What I want to achieve is: I want authors of plugins to get their code into my program by compiling to a shared library. (Is a shared library a good design decision? The limitation of the plugins is using Rust anyway.)
Does the plugin host has to go the C way for loading the shared library (loading an unmangled function)?
I just want authors to use the trait "Provider" for implementing their plugins and that's it.
After taking a look at sharedlib and libloading it's seems impossible to load plugins in a rusty way.
I'd just like to load trait objects into my ProviderLoader.
// lib.rs
pub struct Sample { ... }
pub trait Provider {
fn get_sample(&self) -> Sample;
}
pub struct ProviderLoader {
plugins: Vec<Box<Provider>>
}
So when the program is shipped the file tree would like:
.
├── fancy_program.exe
└── providers
├── fp_awesomedude.dll
└── fp_niceplugin.dll
Is that impossible if plugins are compiled to shared libs? This would also affect the decision of the plugins' crate-type.
Do you guys have some other ideas for me?
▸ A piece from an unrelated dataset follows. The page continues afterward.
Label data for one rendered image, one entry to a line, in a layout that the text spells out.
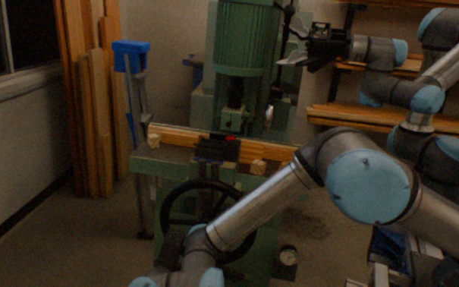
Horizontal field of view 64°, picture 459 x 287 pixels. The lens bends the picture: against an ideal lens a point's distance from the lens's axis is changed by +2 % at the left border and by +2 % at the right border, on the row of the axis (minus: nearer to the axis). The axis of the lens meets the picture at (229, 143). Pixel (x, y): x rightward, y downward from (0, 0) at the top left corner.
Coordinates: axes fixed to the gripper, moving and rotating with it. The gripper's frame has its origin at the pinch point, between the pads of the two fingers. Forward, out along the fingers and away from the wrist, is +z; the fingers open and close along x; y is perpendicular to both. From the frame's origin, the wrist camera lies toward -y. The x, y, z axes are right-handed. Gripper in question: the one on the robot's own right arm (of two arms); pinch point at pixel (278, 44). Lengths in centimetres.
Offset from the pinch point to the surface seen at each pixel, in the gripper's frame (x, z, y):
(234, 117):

Maybe I'm on the wrong path so that shared libs aren't the holy grail.
Alles sahneliebe
xnor
A friend adviced me to also ask on Stack Overflow.
4 Likes
I'd suggest combining the approach taken by plugin frameworks like Yapsy for Python with the approach that's used by crates like rust-cpython to hide the use of C APIs as glue.
That basically means that you'd want the following characteristics:
- Python modules written in C handle finding the entry point by exposing a known symbol built from the plugin's filename (
PyInit_foo
for foo.so
) which gets called when you import them. A Rust solution would do something similar under the hood to provide a known entry point for initializing the higher-level abstractions.
- rust-cpython hides most of the complexity using macros like py_module_initializer! and traits like ToPyObject. (The PyO3 fork of it shows how things will get even nicer once feaures like procedural macros are stabilized.)
- Yapsy allows custom plugin types by subclassing the
IPlugin
interface. You'd probably want to use the trait system to do something similar for type-safety. (ie. A project which can load plugins would be composed of at least two crates, with the second one defining the plugin interface to be use
d by both plugins and the plugin host.)
- Yapsy works around "importing a Python module can run arbitrary code" by putting things that should be known before initializing a plugin (eg. metadata for the plugin list) into a
ConfigParser
-format (.ini
format) file alongside the code. If you have similar needs, you could use TOML for this.
- Yapsy hides the details of finding and loading plugins from the consumer by having a
PluginLoader
class that you configure and then call collectPlugins()
on. Rust's type system would require something a little different, but the idea of abstracting away the "convert a plugin search path to a list of plugin references" still holds.
Worst case scenario, you require downstream users to call some of your code from a build.rs
to generate part of the abstraction.
NOTE: In the interest of full disclosure, I'd like to use such a plugin system because I have a Yapsy-based project I'm migrating from Python to Rust, where I'd like to push the entire backend into the Rust side so it can be used with frontends other than the current PyQt one.